Given data =>
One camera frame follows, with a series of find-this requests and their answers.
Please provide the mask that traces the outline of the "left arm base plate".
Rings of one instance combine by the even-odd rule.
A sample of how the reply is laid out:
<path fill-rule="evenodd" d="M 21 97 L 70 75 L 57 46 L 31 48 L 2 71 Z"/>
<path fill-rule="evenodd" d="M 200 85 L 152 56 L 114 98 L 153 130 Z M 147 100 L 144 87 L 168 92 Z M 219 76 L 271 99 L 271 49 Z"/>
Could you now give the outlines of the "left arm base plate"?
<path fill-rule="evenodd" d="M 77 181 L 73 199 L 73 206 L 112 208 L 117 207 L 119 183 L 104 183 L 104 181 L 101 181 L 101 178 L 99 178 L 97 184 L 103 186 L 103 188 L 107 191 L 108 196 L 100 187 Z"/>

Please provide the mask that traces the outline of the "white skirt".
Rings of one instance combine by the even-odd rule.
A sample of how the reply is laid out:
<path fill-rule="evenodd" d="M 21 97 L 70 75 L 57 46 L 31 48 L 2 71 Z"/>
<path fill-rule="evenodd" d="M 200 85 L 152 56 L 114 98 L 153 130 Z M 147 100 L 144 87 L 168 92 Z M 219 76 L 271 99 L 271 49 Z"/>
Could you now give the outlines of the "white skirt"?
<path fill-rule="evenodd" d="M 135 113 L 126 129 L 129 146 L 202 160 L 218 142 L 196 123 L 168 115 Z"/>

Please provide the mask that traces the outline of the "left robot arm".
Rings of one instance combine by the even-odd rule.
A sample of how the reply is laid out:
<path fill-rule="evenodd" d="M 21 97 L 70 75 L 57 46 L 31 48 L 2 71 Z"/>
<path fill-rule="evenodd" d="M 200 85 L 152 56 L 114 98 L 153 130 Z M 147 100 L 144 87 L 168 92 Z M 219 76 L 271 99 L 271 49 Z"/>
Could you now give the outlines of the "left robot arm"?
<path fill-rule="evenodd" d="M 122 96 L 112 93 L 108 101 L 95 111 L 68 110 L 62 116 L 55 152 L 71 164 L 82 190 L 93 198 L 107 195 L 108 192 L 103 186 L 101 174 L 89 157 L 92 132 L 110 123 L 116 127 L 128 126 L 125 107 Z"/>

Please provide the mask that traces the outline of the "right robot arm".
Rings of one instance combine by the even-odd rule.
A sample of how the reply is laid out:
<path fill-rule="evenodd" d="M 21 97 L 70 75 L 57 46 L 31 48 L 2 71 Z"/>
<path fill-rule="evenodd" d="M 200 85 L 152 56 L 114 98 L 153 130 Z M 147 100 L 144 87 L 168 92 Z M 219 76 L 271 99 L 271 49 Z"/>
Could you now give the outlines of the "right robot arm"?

What the task asks =>
Find every line above that contains the word "Please", and return each one.

Output of the exercise =>
Please provide the mask that traces the outline of the "left arm base plate".
Please provide the mask that traces the outline of the "white skirt".
Please provide the mask that traces the outline of the "left robot arm".
Please provide the mask that traces the outline of the "right robot arm".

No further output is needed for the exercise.